-- Data records follows --
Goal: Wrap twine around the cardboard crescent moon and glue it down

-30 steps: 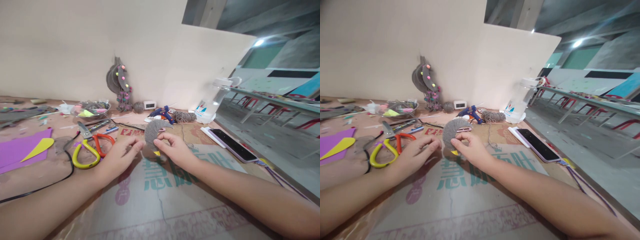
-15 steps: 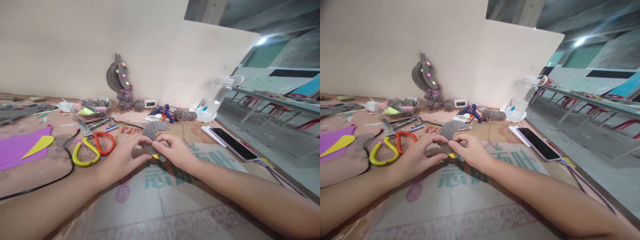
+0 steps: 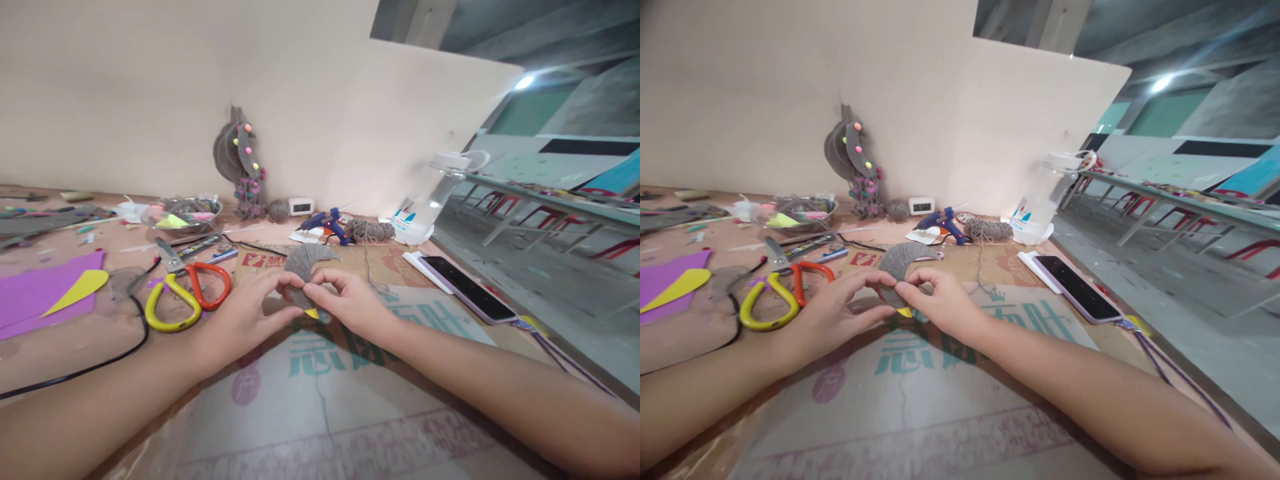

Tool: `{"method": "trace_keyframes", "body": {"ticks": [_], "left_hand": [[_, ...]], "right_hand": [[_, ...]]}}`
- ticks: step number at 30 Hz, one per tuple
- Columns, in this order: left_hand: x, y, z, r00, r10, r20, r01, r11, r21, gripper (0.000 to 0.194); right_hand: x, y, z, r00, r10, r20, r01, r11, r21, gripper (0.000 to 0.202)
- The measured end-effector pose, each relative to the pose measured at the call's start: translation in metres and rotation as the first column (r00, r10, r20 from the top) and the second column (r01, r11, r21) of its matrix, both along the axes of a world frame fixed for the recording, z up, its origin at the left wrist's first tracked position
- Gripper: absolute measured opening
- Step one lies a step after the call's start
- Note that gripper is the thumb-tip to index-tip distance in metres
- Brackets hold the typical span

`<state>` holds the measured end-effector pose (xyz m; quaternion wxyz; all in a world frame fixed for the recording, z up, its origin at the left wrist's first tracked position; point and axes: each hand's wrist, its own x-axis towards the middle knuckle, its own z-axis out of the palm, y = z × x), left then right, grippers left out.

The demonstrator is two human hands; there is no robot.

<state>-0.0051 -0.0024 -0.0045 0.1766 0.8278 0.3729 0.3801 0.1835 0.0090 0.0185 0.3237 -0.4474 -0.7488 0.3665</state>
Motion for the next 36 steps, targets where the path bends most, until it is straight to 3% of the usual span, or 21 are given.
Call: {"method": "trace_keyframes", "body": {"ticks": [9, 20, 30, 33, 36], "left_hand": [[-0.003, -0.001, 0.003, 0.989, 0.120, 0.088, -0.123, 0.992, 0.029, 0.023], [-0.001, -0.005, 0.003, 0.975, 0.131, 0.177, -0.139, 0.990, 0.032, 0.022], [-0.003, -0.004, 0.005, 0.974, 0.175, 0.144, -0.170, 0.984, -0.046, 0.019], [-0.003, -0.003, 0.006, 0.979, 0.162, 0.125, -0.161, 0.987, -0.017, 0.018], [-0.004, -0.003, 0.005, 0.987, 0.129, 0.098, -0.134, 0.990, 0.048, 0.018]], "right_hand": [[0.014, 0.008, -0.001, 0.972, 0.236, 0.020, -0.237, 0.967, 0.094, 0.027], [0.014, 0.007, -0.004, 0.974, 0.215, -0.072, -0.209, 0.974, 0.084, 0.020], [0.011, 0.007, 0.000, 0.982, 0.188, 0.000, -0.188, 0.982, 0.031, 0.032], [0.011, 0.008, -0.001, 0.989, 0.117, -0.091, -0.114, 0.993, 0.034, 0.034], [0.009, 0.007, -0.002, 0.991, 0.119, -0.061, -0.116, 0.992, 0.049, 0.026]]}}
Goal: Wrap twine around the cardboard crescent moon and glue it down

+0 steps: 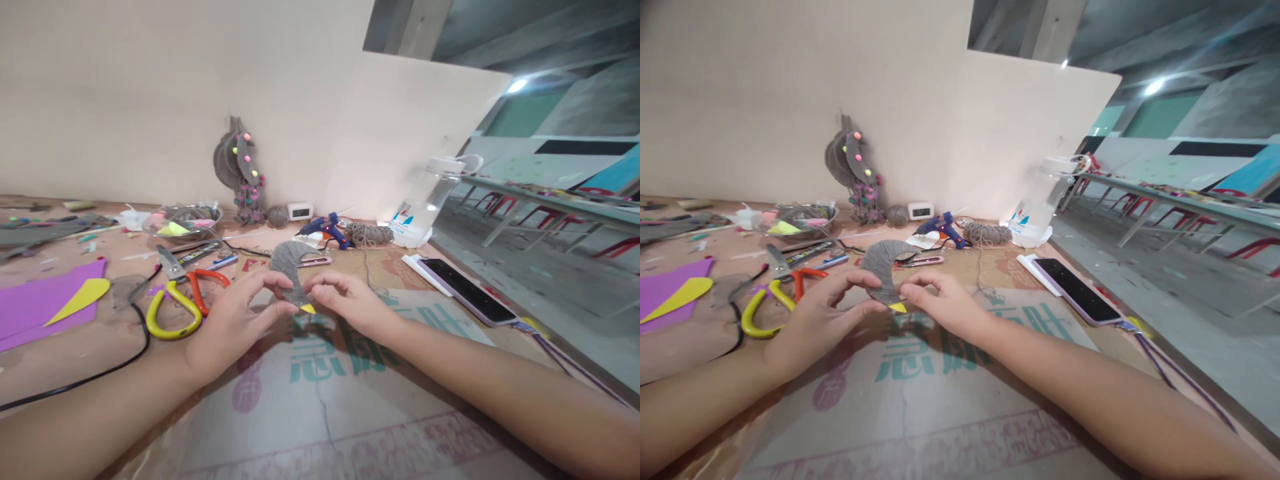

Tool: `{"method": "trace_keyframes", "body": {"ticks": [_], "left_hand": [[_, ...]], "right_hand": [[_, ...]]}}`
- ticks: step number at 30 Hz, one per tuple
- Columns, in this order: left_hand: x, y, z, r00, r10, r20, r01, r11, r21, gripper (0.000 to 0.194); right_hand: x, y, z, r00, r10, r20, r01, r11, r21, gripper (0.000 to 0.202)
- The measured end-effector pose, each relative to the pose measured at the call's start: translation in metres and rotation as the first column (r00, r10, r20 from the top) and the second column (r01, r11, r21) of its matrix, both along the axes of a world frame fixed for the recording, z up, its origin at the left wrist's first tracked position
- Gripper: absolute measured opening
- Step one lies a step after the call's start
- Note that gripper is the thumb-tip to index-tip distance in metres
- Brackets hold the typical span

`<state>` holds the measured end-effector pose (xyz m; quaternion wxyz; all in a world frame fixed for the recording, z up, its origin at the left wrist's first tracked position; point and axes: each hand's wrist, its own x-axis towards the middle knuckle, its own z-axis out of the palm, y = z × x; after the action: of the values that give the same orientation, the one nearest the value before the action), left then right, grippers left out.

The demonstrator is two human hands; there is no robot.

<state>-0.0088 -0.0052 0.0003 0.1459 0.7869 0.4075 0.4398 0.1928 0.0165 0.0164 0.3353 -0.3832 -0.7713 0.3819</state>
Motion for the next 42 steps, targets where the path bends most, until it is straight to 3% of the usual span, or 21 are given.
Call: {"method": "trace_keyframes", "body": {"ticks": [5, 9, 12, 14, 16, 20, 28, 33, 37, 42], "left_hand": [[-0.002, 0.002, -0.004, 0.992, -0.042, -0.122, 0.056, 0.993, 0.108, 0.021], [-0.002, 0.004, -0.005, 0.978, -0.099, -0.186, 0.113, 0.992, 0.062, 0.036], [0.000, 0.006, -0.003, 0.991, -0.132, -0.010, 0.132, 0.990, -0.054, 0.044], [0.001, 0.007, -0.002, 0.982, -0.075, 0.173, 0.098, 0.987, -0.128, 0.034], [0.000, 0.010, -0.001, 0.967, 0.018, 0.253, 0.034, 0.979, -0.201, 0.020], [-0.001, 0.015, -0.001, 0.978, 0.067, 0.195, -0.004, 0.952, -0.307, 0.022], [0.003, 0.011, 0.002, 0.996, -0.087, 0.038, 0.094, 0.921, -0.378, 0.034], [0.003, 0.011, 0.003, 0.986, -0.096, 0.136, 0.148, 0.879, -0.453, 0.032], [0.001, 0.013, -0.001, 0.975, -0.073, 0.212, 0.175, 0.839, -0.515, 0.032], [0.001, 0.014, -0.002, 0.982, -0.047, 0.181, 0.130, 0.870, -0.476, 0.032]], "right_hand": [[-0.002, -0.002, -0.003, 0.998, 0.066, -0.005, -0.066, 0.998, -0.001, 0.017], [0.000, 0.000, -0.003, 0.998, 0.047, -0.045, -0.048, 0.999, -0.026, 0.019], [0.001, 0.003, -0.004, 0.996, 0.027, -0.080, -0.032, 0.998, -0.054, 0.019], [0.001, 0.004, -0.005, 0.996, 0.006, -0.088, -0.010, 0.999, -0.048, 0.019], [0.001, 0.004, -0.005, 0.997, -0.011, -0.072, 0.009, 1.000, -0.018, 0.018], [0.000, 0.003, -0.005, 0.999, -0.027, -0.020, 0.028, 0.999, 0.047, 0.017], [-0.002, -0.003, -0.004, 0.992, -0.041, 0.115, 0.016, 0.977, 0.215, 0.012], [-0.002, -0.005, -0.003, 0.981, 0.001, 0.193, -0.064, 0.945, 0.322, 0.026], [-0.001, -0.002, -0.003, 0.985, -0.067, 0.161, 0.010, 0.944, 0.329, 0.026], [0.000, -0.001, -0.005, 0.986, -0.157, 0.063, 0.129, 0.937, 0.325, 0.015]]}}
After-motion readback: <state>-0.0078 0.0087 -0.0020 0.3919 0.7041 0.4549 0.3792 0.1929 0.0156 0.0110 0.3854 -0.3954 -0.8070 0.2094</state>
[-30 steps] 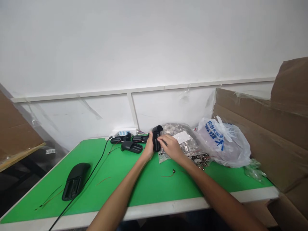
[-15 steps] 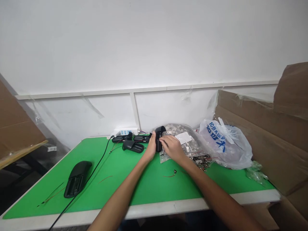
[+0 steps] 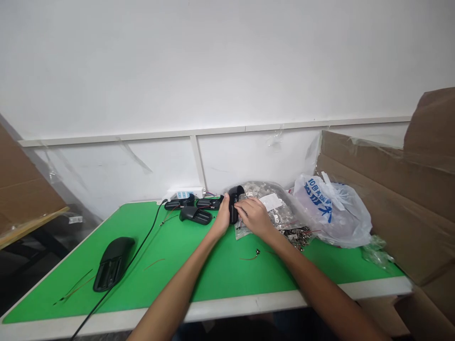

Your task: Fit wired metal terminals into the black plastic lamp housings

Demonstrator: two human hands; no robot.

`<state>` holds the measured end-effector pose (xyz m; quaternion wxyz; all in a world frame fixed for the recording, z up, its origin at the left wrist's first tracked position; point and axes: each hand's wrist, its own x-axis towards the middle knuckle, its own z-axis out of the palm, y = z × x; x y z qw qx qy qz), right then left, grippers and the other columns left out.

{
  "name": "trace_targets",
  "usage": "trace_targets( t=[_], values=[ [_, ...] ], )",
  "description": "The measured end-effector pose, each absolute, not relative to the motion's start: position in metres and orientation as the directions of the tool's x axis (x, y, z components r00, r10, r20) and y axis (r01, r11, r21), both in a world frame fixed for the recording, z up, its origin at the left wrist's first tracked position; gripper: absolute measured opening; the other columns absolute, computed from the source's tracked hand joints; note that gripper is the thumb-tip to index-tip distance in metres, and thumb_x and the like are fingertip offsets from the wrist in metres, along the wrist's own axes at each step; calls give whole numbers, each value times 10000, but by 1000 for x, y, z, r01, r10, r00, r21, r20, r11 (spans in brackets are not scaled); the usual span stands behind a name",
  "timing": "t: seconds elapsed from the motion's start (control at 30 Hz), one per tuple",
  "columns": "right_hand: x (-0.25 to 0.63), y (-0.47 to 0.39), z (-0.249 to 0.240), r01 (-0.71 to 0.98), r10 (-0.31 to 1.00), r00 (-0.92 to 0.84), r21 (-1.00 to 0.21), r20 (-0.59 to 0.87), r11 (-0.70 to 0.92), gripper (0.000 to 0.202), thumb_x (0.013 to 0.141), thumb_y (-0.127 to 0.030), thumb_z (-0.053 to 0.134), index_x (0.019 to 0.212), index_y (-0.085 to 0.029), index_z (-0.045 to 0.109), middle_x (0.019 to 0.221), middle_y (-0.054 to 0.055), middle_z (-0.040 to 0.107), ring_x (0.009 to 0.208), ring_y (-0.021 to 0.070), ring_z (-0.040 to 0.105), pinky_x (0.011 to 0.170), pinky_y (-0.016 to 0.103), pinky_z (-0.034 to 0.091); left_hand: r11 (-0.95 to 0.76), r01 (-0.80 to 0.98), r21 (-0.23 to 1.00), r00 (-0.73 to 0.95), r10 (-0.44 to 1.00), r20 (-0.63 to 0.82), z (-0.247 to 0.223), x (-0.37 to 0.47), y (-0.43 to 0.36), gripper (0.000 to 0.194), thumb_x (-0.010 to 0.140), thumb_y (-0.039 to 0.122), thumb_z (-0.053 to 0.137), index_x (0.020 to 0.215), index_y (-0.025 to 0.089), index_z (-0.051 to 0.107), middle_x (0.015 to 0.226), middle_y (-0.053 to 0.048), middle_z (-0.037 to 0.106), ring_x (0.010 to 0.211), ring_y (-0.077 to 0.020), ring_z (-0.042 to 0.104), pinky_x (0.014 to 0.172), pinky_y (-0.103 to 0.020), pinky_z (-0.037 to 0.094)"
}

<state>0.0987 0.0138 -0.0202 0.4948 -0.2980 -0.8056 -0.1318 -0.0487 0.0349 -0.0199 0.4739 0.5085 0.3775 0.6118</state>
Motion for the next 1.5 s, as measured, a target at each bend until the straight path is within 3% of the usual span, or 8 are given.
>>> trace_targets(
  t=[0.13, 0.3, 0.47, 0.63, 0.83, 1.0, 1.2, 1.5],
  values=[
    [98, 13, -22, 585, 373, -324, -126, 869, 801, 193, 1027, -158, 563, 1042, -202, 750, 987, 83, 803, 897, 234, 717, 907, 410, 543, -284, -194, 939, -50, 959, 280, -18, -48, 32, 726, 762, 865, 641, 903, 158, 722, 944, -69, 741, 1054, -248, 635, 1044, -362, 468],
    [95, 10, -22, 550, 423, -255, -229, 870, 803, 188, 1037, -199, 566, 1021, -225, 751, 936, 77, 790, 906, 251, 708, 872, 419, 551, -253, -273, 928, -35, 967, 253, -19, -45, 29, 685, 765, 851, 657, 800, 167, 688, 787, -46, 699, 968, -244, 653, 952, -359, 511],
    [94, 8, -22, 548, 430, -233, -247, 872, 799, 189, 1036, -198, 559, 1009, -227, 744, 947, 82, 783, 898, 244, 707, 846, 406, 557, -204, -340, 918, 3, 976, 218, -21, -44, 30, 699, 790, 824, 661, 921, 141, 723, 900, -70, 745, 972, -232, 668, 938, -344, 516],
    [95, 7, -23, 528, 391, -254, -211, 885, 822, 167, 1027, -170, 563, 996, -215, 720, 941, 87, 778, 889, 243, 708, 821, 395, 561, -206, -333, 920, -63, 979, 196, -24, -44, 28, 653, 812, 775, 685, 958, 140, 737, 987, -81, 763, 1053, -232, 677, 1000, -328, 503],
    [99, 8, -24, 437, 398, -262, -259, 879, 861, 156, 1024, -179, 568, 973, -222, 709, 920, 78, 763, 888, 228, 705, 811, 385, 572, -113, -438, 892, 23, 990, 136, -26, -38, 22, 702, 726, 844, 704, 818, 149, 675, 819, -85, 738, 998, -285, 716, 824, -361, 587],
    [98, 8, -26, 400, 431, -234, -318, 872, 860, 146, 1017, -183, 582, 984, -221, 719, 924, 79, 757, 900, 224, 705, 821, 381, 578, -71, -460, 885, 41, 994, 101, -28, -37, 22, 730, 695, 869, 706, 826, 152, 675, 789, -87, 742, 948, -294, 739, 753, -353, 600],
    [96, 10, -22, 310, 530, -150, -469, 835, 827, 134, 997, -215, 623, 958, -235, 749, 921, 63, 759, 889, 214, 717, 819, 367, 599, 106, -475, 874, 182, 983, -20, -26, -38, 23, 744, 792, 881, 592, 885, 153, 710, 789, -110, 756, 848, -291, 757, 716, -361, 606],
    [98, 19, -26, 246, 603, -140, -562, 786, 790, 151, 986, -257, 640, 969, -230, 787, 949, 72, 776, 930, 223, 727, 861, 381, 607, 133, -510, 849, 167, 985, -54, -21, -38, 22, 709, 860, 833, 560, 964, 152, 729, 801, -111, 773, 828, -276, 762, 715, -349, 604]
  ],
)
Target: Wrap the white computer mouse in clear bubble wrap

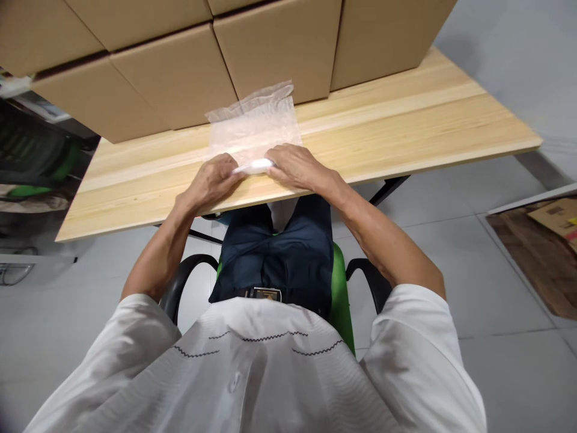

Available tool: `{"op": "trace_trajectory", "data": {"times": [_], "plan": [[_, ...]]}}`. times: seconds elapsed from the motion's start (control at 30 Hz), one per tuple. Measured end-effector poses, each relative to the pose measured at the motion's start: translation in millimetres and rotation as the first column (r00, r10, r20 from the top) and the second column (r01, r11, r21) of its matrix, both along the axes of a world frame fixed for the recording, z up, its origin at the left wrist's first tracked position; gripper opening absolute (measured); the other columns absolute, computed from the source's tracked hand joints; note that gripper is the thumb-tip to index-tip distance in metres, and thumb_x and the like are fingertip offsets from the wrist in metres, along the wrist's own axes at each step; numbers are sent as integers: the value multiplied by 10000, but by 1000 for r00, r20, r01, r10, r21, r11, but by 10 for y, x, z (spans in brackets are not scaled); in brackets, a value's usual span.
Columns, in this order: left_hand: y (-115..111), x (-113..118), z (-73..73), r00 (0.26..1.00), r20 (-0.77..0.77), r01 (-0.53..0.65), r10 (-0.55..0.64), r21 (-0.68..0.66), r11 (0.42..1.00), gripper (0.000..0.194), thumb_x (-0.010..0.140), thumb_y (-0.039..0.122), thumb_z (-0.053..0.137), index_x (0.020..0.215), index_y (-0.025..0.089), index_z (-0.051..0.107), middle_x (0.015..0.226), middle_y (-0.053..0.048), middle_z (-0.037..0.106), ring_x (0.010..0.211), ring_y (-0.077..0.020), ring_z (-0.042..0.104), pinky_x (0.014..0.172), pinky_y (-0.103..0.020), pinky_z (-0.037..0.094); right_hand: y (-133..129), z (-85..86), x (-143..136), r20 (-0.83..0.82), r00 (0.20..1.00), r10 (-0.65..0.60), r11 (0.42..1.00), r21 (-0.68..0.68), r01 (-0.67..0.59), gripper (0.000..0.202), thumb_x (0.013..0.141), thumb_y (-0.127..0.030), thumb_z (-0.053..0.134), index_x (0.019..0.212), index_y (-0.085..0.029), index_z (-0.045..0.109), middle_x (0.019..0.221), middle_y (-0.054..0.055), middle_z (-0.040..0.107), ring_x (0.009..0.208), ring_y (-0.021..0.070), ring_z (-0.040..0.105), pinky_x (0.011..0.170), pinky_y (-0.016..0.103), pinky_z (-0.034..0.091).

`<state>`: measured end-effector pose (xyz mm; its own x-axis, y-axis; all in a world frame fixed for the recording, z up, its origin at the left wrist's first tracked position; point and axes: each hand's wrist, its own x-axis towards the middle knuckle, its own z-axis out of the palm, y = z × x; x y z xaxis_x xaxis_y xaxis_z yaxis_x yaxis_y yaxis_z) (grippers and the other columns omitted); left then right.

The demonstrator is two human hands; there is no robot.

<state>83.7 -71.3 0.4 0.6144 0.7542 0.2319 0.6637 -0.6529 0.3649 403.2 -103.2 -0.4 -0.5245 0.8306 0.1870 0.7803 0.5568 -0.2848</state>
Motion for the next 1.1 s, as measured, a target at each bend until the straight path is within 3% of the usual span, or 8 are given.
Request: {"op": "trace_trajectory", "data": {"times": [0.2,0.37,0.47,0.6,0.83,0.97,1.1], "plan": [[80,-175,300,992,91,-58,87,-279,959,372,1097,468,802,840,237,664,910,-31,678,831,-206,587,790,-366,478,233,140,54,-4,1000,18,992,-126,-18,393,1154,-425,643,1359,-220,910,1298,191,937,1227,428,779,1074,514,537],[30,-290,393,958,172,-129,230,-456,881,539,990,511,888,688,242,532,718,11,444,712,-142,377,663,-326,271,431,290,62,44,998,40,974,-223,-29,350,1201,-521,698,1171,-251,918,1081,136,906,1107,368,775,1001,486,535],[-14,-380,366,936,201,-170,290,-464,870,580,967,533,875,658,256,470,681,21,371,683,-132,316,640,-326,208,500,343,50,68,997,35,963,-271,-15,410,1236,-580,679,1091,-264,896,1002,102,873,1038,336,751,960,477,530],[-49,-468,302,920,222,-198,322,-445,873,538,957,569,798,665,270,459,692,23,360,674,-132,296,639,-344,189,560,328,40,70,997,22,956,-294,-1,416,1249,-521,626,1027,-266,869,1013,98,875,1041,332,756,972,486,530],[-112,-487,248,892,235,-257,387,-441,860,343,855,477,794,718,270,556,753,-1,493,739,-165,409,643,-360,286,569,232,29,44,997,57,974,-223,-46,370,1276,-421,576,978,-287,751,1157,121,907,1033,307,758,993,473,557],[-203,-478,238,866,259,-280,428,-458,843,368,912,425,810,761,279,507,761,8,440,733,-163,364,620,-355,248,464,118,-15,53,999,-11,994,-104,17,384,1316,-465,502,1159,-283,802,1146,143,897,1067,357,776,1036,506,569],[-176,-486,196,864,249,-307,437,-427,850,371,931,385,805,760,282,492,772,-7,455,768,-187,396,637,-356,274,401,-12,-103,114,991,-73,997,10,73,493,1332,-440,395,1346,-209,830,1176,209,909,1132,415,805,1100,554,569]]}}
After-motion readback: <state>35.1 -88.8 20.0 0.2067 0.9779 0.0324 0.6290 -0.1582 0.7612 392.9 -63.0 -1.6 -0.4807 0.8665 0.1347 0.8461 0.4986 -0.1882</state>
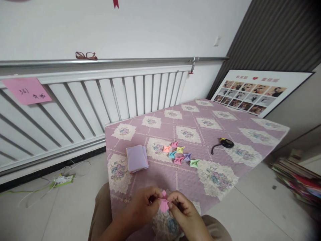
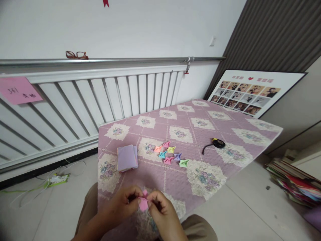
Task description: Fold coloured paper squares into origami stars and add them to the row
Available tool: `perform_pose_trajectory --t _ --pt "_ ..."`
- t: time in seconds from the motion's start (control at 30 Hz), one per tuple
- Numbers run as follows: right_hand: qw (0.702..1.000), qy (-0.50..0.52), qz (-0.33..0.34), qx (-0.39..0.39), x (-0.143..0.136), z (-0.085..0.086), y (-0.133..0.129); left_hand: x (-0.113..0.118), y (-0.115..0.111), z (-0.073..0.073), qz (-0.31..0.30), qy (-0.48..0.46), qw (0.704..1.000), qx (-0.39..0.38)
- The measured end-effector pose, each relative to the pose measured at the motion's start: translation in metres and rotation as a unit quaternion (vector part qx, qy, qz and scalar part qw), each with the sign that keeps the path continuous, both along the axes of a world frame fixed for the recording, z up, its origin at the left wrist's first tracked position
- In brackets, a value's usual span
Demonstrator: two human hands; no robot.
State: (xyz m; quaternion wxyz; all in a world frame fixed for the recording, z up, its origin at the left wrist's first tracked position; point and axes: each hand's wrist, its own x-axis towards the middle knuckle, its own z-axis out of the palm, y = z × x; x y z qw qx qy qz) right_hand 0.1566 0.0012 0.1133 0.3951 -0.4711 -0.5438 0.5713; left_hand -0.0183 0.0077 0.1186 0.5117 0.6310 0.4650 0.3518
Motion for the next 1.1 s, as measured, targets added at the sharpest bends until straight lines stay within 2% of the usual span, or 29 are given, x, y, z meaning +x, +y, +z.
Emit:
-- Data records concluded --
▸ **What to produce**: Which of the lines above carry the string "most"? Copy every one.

▸ **Solution below**:
Motion for the next 36 steps, targets where the path bends most, until it is straight to 3% of the usual span, or 21 are given.
Motion for the next 42 steps, targets where the path bends most, until it is straight to 3% of the usual span, or 21 are given.

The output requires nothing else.